A OMS ataca a 'ganância' sem sentido, prolongando a pandemia

Covid-19

A Organização Mundial da Saúde criticou a “ganância” sem sentido dos países ricos considerando as vacinações de reforço COVID-19, enquanto os mais vulneráveis ​​em outras nações ficaram expostos ao vírus.

Em um tom cada vez mais exasperado, a OMS disse que o mundo olharia para trás com vergonha se deliberadamente escolhesse deixar os mais fracos do mundo à mercê da pandemia.

A agência de saúde da ONU também repreendeu os fabricantes de vacinas, priorizando acordos para a terceira dose de reforço em vez da primeira e segunda vacinas para trabalhadores de saúde e idosos não vacinados em países mais pobres.

O chefe da OMS, Tedros Adhanom Ghebreyesus, disse em uma entrevista coletiva que a pergunta mais frequente era quando a pandemia terminaria.

“Podemos acabar com isso muito em breve, porque temos as ferramentas agora”, disse ele - mas pela falta de uma liderança global decisiva.

Tedros disse que o nacionalismo da vacina estava “prolongando a agonia” e havia apenas “uma palavra que pode explicar isso ... é a ganância”.

Distribuir doses de reforço enquanto o vírus se espalha por outras partes do mundo foi contraproducente, argumentou.

Tedros insistiu: “Isso nem faz sentido. Isso não faz sentido."

'Olhe para trás com vergonha'

O cientista-chefe da OMS, Soumya Swaminathan, disse que quatro países anunciaram um programa de reforço e alguns outros estão considerando a mudança.
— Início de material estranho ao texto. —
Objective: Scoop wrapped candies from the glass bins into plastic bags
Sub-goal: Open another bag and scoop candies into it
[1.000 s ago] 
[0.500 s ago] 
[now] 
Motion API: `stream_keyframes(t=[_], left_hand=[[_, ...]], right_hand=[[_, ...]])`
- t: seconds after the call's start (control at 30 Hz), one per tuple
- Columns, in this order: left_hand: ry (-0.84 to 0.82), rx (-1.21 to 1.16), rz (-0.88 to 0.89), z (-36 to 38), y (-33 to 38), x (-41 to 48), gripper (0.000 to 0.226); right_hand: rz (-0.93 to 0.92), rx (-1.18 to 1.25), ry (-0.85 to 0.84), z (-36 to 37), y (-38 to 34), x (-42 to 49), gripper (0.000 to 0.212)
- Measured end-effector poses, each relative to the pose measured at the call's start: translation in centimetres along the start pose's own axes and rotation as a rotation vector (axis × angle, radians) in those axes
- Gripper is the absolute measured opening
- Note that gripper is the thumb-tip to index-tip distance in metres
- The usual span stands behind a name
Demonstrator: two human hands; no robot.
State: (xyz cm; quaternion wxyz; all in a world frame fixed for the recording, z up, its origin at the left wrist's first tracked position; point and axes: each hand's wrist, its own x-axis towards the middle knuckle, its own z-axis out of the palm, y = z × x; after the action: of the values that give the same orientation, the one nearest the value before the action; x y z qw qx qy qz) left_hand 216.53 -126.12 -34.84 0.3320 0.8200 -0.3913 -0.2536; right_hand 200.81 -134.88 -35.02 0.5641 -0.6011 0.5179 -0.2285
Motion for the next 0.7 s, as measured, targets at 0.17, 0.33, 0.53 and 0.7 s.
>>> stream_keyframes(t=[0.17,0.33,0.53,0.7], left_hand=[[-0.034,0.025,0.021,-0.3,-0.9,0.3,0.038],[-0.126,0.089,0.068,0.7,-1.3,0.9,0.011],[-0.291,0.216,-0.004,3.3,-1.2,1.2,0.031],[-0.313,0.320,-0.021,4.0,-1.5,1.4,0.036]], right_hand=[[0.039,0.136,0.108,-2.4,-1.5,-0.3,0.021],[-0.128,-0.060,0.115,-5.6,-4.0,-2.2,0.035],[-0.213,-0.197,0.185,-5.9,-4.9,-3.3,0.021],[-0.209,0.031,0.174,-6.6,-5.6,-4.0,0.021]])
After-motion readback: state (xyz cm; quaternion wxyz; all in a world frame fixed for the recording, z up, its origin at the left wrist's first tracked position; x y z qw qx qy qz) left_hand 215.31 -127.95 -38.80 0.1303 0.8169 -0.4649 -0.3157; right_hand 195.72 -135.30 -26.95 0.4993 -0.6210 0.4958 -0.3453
Ela enfatizou que não havia atualmente “nenhuma evidência científica para sugerir que os reforços são definitivamente necessários”.

Tedros mirou nos fabricantes de vacinas.

“Em vez de Moderna e Pfizer priorizarem o fornecimento de vacinas como reforços para países cujas populações têm cobertura relativamente alta, precisamos que eles façam tudo para canalizar o fornecimento para Covax”, disse ele.

Ele se referia ao programa que busca fornecer acesso eqüitativo a doses para os mais vulneráveis.

O diretor de emergências da OMS, Michael Ryan, disse que em uma crise, as escolhas mais benéficas e que salvam vidas devem ser feitas primeiro.

“Olharemos para trás com raiva e olharemos para trás com vergonha se não movermos agora para usar a capacidade de produção crescente que está entrando em operação ... para proteger os mais vulneráveis”, disse ele.

'Ondas catastróficas'

Tedros anunciou que mais dois locais que fabricam a vacina AstraZeneca sob licença - na Austrália e no Japão - agora receberam luz verde da lista de uso de emergência da OMS, somando-se às fábricas na Europa, Índia e Coreia do Sul que já produziam doses de AZ.

“Se a AstraZeneca faz isso, por que os outros não conseguem?” perguntou Tedros, pedindo aos fabricantes que deixassem outras fábricas produzirem seus jabs.

Os jabs da AstraZeneca constituíram a grande maioria das doses fornecidas até agora pela Covax.

Mais de 3.35 bilhões de doses de vacinas COVID-19 foram injetadas em pelo menos 216 territórios ao redor do mundo, de acordo com uma contagem de AFP.

Em países de alta renda, classificados pelo Banco Mundial, foram injetadas 86 doses por 100 habitantes.

Esse número é de apenas uma dose por 100 nos 29 países de renda mais baixa.

Tedros observou que a semana passada marcou a quarta semana consecutiva de aumento de casos de COVID-19 em todo o mundo, e após 10 semanas de declínio, as mortes estão aumentando novamente.

“A variante Delta está se espalhando pelo mundo em um ritmo escaldante”, disse ele, “gerando ondas catastróficas de casos” em países com baixas taxas de vacinação.

A Delta foi encontrada em mais de 104 países e em breve deverá se tornar a cepa COVID-19 dominante em circulação no mundo todo, disse Tedros.